Alex Charfen:    Oh gosh, it’s hard to narrow it down. But the ones that I keep next to my desk because through osmosis I want them to rub off on me, are Snowball, Warren Buffett, and Steve Jobs by Walter Isaacson.

Doug:    I haven’t read either of those, I’ll put them on my reading list.

Alex Charfen:    Yeah, and Titan is pretty awesome too, about Carnegie.

Doug:    Yep. So what advice would you give people that are listening today?
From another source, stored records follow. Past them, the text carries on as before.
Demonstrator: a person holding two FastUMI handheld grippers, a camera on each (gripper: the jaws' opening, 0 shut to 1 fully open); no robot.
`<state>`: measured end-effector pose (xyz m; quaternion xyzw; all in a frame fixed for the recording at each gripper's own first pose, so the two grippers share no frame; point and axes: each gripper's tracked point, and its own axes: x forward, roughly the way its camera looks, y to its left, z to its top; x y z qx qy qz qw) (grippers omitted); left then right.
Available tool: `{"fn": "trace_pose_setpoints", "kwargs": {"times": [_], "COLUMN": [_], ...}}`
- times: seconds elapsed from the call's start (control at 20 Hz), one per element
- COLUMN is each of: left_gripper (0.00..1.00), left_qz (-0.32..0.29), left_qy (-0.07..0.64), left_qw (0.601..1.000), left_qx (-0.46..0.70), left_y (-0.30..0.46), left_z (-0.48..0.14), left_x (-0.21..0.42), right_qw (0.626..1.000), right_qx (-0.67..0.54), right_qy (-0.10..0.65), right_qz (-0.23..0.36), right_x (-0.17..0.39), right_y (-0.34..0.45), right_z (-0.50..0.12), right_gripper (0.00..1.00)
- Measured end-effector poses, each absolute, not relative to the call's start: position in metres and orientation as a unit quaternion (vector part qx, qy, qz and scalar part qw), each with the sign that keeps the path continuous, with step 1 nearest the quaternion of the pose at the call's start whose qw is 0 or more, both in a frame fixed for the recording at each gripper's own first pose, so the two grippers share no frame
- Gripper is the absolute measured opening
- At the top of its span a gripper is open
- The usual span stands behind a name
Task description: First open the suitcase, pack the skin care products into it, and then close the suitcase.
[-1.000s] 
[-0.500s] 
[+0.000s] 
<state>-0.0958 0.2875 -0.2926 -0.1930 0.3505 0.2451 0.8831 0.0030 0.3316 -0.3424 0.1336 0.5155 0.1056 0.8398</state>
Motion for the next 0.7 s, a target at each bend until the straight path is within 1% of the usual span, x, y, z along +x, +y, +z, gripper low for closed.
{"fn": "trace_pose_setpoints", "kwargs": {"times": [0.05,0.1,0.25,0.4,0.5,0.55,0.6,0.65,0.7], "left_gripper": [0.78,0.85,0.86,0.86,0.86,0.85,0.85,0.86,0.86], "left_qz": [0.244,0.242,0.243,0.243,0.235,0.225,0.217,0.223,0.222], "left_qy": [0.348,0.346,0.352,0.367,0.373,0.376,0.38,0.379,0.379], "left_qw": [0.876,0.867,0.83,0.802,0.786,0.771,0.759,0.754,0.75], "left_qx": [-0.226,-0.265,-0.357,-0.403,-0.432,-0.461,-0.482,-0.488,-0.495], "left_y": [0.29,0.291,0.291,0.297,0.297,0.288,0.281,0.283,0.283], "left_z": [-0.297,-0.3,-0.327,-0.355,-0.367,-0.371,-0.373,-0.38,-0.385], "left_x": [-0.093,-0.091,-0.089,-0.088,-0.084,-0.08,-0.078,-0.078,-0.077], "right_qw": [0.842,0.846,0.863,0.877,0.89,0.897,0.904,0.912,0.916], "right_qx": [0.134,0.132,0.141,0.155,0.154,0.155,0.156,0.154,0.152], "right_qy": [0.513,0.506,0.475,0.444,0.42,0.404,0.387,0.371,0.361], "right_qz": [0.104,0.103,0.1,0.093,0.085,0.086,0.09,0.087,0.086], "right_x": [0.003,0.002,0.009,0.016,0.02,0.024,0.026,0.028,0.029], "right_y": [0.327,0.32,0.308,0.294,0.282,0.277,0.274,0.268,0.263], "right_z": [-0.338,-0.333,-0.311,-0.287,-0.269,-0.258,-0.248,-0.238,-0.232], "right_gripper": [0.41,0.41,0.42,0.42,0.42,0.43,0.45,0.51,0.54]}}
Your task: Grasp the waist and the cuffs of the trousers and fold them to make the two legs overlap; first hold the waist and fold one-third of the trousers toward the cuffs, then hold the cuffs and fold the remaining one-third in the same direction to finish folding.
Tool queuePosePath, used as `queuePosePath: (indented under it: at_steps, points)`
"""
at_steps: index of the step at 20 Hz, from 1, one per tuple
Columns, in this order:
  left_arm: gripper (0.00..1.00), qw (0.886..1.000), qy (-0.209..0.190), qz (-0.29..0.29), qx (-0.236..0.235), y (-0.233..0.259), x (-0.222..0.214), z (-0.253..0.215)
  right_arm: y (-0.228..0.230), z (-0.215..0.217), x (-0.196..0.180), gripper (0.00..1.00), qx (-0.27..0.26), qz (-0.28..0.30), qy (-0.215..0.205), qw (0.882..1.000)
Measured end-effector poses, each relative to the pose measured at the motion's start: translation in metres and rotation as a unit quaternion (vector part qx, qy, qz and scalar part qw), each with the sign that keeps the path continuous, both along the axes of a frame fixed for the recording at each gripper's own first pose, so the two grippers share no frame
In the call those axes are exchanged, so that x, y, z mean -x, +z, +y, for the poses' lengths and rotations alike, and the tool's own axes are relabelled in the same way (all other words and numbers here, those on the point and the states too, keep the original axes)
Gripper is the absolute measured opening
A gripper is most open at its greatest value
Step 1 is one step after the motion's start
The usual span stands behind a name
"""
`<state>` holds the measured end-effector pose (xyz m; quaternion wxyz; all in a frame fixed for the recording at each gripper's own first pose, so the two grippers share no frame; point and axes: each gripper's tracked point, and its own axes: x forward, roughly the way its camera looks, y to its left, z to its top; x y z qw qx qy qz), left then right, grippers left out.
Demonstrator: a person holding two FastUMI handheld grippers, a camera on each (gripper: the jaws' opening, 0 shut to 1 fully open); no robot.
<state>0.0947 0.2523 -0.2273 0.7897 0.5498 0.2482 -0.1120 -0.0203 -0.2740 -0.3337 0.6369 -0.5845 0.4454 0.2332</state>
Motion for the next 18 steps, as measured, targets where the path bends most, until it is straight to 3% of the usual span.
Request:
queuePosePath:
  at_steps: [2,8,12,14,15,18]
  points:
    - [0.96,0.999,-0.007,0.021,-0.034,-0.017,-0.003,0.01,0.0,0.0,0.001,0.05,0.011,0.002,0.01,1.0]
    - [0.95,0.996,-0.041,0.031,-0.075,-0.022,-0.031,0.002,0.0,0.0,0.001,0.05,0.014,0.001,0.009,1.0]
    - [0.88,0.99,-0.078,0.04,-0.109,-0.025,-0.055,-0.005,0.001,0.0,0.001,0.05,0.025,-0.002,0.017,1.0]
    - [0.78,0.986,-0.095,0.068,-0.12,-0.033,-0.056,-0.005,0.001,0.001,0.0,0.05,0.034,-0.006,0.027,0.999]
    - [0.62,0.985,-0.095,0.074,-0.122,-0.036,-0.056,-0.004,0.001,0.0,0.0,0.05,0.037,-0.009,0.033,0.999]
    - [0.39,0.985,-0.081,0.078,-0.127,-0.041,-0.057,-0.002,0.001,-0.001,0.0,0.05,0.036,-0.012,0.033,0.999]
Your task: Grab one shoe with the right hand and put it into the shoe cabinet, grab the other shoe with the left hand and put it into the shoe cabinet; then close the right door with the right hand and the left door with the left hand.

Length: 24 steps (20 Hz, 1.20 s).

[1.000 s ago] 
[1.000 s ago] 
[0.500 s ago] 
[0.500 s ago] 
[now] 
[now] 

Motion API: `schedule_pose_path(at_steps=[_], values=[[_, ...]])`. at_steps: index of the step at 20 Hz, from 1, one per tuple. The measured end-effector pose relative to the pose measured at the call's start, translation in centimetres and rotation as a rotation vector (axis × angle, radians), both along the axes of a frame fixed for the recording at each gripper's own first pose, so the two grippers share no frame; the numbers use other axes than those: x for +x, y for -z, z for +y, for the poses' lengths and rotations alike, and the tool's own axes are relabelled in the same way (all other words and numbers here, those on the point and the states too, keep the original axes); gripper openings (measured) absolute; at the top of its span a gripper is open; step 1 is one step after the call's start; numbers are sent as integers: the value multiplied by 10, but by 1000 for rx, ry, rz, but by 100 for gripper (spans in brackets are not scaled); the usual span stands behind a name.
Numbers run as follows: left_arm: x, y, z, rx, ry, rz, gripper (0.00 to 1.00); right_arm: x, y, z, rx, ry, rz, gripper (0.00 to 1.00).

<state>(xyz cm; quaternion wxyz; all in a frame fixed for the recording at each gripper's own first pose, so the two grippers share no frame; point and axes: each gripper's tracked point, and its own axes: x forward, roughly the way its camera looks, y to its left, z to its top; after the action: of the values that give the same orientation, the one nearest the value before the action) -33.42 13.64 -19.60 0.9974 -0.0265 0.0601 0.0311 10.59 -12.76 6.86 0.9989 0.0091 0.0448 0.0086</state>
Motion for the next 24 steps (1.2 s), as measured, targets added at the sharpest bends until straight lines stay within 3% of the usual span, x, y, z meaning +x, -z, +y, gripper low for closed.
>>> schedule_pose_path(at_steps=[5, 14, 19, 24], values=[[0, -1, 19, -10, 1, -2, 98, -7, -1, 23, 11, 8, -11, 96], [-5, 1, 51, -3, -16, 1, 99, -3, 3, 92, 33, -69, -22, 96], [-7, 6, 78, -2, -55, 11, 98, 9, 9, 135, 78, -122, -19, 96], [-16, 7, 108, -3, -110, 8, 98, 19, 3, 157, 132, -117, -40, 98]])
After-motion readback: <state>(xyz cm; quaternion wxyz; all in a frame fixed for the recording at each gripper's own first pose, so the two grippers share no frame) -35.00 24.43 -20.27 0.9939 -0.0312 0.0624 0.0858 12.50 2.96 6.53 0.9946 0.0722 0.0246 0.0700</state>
So we’ve got people who are going, “Yeah, I think that’s me, what’s the next step?” Or, “I’m in a marketing role or a creative role in a company.” What would you suggest that they do to take the next step to fully developing their potential?

Alex Charfen:    Well, I mean it’s a selfish suggestion, but I think you should download my book called The Entrepreneurial Personality Type. If you go to Freemomentumbook.com, that book will tell you more about yourself than anybody ever has. Because Doug, I think people like you and I, don’t really understand the difference between happy and sad. And let me explain what I mean, because I know that sounds somewhat uncorked and crazy. But here’s what I mean by that. Most of us have figured out like, okay’s on and sad is off. But if I ask an entrepreneurial personality type to give me the difference between sad, frustrated, pissed off, ticked off, confused, upset and just plain not going to talk to you, what’s the difference?

Doug:    Like I don’t know.

Alex Charfen:    For most of us, that’s the same answer for me. Like I never understood it. Doug, do you remember that poster when you were younger, or maybe even a young adult, that at the top said How are you feeling today, and then have like 24 faces on it, and like happy, sad, confused, frustrated? Do you know what I’m talking about?

Doug:    I’ve heard of the poster, I don’t remember it.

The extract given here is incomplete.